If you haven’t already forced ADFS to run on TLS 1.2 you are behind the curve. Activating TLS 1.2 on ADFS and turning off all other vulnerable services is relatively easy.
Step 1: Disable SSL 2.0, SSL 3.0, TLS 1.0, TLS 1.1, RC4 & Enable Strong Auth for .NET
The first step that always goes unsaid is to snapshot your Virtual Machines or get a solid backup state before making any changes to a running production environment. The next unsaid step is to perform these activities on a test/dev environment before taking down Production!
SSL 2.0 and SSL 3.0 should already be disabled, if they are not disable them immediately! The following link from Microsoft provides the registry keys and powershell needed to disable all of these services. Make sure these changes are being made on all Web Application Proxies (WAPs) and ADFS servers.
- Disable SSL 2.0
- Disable SSL 3.0
- Disable TLS 1.0
- Disable TLS 1.1
- Disable RC4
- Enable Strong Authentication for .NET Applications
Step 2: Reboot all Virtual Machines / Servers
This step is pretty self explanatory.
Step 3: ADFS is Br0ken, Oh Noes!!
Disabling TLS 1.0 will break ADFS 3.0, more specifically it breaks the connection between the WAPs and the ADFS servers. This is easy to fix though.

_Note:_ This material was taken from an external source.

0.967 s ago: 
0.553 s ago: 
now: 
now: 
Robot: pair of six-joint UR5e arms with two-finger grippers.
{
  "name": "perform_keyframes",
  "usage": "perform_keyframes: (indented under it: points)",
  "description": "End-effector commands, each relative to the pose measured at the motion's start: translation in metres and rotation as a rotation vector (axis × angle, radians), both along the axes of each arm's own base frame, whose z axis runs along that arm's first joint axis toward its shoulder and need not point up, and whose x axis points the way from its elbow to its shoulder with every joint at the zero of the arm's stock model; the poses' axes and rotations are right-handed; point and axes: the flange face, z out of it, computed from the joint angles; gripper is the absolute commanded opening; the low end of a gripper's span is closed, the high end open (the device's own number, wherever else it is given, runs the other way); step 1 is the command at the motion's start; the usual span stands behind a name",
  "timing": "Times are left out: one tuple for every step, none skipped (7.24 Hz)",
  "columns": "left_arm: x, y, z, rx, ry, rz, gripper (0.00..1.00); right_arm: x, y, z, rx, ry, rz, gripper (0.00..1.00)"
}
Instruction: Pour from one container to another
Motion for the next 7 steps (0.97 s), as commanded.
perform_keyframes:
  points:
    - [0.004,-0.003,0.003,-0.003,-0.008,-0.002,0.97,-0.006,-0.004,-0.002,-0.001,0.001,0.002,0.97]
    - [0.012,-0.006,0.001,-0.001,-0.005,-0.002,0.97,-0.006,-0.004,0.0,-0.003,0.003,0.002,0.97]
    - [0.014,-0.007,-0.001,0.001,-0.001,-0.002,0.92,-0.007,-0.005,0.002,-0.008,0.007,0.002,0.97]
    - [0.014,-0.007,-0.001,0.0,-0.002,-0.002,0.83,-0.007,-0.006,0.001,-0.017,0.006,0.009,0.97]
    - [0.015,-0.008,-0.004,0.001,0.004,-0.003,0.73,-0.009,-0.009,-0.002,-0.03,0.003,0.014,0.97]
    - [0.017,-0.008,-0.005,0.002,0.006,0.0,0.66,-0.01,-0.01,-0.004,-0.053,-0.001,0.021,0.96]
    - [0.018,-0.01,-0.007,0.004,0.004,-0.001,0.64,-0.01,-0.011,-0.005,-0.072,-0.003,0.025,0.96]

Following this article on re-establishing the trust: https://blog.rmilne.ca/2021/11/16/ad-fs-web-application-proxy-re-establish-proxy-trust/
Quick Recap: Change this registry value on the primary Web Application Proxy:
HKLM\Software\Microsoft\ADFS\ProxyConfigurationStatus –> 1
This value normally has a value of 2 (which means configured), change it back to 1, and this change does not even require a reboot.
Open up Server Manager and launch “Remote Access Manager”, select “Web Application Proxy” and put in the required information to re-establish the trust.
You may need to reboot the WAPs one more time, I had to.
Step 4: Verify SSL Services are Correct
Once all services come back up, it would be a good time to verify that all the services you think you turned off are actually off. A SSL Server Test tool would be great for that, like the one by SSL Labs: https://www.ssllabs.com/ssltest/
Step 5: You may need to correct internal .NET Applications pointing to ADFS
Internal .NET Applications may start failing. If you start to receive error messages like “Authentication failed because the remote party has closed the transport stream”, it just means you are not specifying TLS 1.2.
There is a great article on Microsoft Docs here that explains the situation and the fix: https://docs.microsoft.com/en-us/answers/questions/400152/authentication-failed-because-the-remote-party-has.html
The developers will just need to specify the SecurityProtocol in their application.